I also moved DSA course exams to controlled exam environment. Because of AI slop and cheating is on the rise. Some small hiccups there I need to fix, but seems to work overall.
To make preparing exams a bit more efficient, I implemented several console based tools (in Swift) that generate random Exam questions, also with image attachments. I have tools to generate questions about binary search algorithms, hash table and hashing using linear probing, as well as tools that generate questions testing if students understand how nodes are added to Binary Search Trees. And how to conduct breadth-first-search and depth-first-search to graphs.
Whenever I like, I can then generate new questions, to make sure every student has their own unique set of questions for their exams.
Today I refactored a part of my code analysis tool. The tool and the refactored feature helps me to check if the 300-something students in DSA have used solutions in their code that must be avoided or are forbidden (e.g. calling Java hashCode() when they should have implemented their own, or calculating the hash from wrong things). Or to make sure they have used elements that must or should be used (e.g. calling a function from itself, when recursive code is required). Something teachers could do manually, but since we do not have those teachers in the numbers required for manual work, automation comes to help.
The analysis code used Antrl to parse the students’ Java code to search for things that are not OK and must be OK. While it worked nicely in my Swift app, Antlr was very slow in debug builds.

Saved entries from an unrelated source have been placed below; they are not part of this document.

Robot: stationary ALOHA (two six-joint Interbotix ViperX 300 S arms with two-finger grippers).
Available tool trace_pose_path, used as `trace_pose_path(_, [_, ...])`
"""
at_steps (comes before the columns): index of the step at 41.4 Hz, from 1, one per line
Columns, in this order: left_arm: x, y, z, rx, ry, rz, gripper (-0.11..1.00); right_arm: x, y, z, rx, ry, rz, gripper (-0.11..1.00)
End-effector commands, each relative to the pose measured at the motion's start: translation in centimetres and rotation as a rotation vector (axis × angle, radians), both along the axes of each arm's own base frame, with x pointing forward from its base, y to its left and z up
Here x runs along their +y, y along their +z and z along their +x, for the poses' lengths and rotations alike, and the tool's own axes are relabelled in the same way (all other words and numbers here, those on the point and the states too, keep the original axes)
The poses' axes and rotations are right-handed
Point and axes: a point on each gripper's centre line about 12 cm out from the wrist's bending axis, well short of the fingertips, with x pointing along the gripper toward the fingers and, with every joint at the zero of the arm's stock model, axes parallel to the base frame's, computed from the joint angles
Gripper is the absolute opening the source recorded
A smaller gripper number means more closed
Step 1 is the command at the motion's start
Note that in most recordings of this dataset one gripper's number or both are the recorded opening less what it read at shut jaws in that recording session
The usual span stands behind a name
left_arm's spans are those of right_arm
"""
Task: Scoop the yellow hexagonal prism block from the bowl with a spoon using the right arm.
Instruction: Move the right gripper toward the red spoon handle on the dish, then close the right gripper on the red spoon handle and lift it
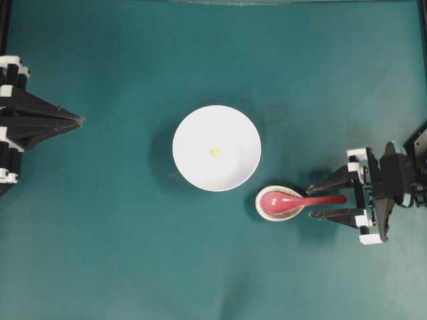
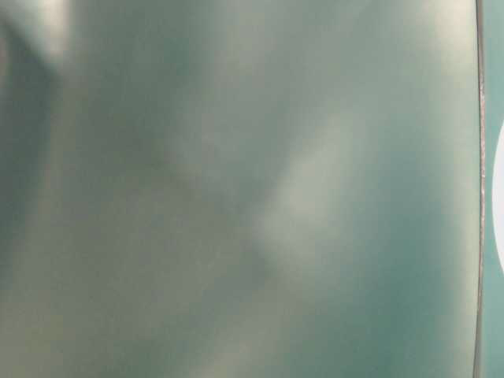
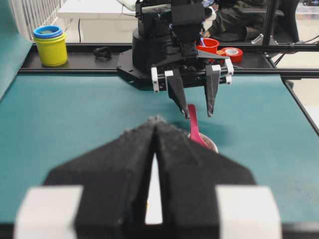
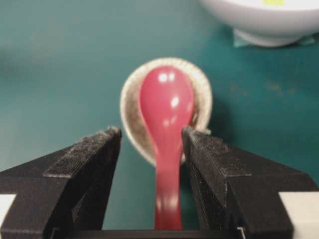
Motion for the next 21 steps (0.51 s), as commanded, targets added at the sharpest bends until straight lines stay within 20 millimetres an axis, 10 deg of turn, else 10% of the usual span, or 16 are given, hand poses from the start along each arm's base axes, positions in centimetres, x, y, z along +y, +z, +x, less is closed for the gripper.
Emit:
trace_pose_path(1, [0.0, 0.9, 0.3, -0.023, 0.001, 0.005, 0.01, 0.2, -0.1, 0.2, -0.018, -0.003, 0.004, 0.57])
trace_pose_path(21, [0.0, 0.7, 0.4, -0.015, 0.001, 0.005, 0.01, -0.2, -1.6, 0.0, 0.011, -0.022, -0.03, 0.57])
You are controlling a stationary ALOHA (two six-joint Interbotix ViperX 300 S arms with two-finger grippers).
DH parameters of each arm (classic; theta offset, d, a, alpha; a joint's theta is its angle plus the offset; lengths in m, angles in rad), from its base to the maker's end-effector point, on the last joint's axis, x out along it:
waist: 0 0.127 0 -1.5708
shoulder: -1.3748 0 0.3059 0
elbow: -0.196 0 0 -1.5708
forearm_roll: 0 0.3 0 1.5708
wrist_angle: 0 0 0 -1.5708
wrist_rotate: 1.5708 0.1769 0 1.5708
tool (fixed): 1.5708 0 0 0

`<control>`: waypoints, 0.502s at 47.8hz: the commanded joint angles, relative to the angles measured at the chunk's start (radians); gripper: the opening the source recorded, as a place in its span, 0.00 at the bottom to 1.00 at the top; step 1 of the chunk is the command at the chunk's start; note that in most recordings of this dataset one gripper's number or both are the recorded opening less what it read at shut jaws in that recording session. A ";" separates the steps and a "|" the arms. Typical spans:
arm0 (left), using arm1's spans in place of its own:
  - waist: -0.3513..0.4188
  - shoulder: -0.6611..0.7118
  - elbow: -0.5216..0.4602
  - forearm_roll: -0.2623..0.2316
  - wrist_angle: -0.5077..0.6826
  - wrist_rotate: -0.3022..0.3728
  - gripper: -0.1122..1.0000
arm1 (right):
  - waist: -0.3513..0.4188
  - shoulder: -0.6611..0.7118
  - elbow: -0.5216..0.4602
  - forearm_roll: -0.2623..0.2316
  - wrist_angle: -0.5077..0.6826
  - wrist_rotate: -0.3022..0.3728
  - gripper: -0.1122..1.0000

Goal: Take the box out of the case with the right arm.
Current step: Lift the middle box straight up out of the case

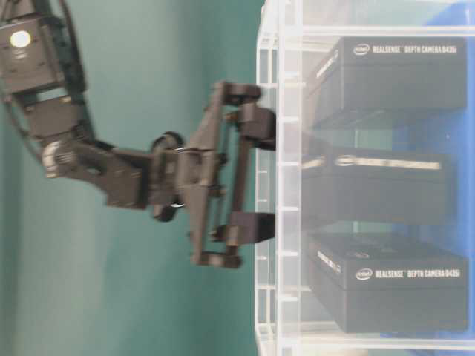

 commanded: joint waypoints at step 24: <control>0.003 -0.002 -0.012 0.003 -0.003 0.000 0.18 | 0.006 -0.037 -0.434 -0.063 0.425 -0.002 0.71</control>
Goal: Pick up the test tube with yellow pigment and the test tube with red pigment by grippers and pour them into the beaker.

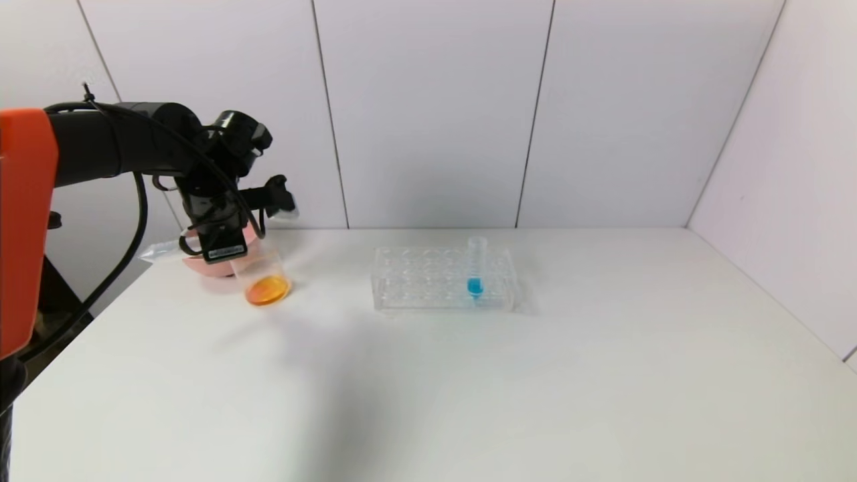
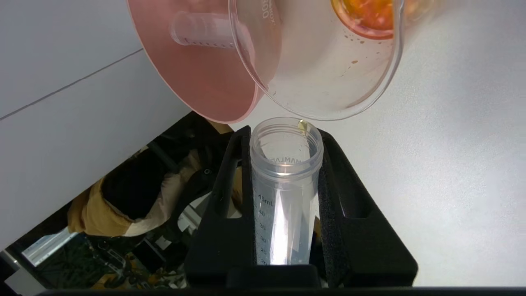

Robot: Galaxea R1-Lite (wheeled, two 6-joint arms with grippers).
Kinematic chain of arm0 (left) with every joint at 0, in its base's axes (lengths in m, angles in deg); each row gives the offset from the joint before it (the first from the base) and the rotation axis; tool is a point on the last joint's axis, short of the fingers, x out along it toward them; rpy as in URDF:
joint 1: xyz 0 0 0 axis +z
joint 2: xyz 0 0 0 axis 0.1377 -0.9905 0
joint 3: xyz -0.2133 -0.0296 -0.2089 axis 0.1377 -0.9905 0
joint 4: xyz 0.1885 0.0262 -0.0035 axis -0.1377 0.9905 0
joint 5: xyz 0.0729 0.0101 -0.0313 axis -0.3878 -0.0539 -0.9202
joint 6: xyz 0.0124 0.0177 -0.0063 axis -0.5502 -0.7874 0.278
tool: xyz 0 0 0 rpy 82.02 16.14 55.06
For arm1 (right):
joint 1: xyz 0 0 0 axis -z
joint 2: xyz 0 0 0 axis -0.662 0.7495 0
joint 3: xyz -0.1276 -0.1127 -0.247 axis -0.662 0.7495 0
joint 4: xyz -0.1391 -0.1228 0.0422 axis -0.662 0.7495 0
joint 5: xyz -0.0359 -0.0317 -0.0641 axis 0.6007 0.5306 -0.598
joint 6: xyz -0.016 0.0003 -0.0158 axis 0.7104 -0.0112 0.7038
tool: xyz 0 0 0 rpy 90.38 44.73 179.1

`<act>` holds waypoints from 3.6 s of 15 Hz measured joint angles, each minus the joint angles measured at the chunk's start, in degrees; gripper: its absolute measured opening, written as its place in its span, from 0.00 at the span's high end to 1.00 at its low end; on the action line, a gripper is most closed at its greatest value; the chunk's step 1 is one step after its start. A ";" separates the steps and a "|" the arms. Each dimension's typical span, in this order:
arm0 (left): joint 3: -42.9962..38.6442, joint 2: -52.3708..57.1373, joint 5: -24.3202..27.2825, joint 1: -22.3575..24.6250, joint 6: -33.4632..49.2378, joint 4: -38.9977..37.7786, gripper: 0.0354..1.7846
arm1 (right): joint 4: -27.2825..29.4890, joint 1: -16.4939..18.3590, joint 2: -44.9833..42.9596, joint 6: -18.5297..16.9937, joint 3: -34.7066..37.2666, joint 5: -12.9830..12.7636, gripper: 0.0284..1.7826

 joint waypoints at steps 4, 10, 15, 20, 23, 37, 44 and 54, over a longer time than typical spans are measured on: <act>-0.85 2.12 10.24 5.42 10.50 -6.19 0.76 | -0.02 0.00 0.00 -0.02 0.00 0.02 0.04; -3.63 6.78 15.66 11.07 40.79 -22.52 0.76 | -0.02 0.00 0.00 0.00 0.00 0.00 0.04; -21.31 10.74 15.71 11.86 53.68 -49.48 0.76 | -0.02 0.00 0.00 0.00 0.00 0.00 0.04; -37.57 9.81 15.36 11.84 54.05 -82.13 0.76 | 0.00 0.00 0.00 -0.02 0.00 0.00 0.04; -37.85 5.38 15.25 11.84 53.97 -90.97 0.76 | 0.00 0.00 0.00 0.00 0.00 0.02 0.04; -29.94 -9.20 9.41 11.89 53.09 -98.78 0.54 | -0.02 0.00 0.00 -0.02 0.00 0.00 0.04; -37.38 -0.66 9.46 11.29 53.36 -99.30 0.04 | -0.02 0.00 0.00 -0.02 0.00 0.00 0.04; -69.19 34.04 33.62 10.54 53.94 -94.96 0.01 | -0.02 0.00 0.00 -0.02 0.00 0.00 0.04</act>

It was a bit faster when the app was build in release configuration, but still slow enough to be annoying.
So instead, the new implementation just runs a Java console app in a Subprocess, using the Swift Subprocess library. I implemented the same code analysis tool as a Java console app and gave that to the students, using com.github.javaparser for the source code parsing.
Using the tool, students can check, before deadlines‚ that they have not done anything stupid. Avoiding to get failed grade after the last deadline, as they can use the tool to check and fix any obvious wrong solutions during the course. Preferably before deadlines, as they will get sanctions on using solutions that are not accepted.
I needed to modify the Java app a bit so that the Swift app I use can launch it and use the output to record results to my Swift app’s database:
- modified the command line parameters to include output format, either “text” or “json”. Default is text, so students can see more understandable output from the tool. Given the “json” parameter from my Swift app to the Java app explicitly, produces JSON formatted output my Swift tool reads from Subprocess’
stdout. - Make sure the Java app output to stdout contain only the JSON, containing the issues found in the code, when “json” format was selected. So the Swift app can then rely on the received output to be valid JSON.
- Fix some issues in the code analysis output at the same time, that lead to invalid JSON. Like having unescaped quotes in the analysis output, or line endings like
\rwhich messed the output not just in JSON but also in text format.
This change makes also sure that the Java app the students use is behaves exactly as my tool. No surprises in what the tool reports and does not report to students, compared to the results the teacher sees.
Java app executed in the subprocess executes definitely faster than the Antlr implementation in Swift. Additionally, I managed to strip down tens of lines of code, the Antlr generated Java parser removed, plus the dependency to the Antlr library from the Swift tool project is now gone.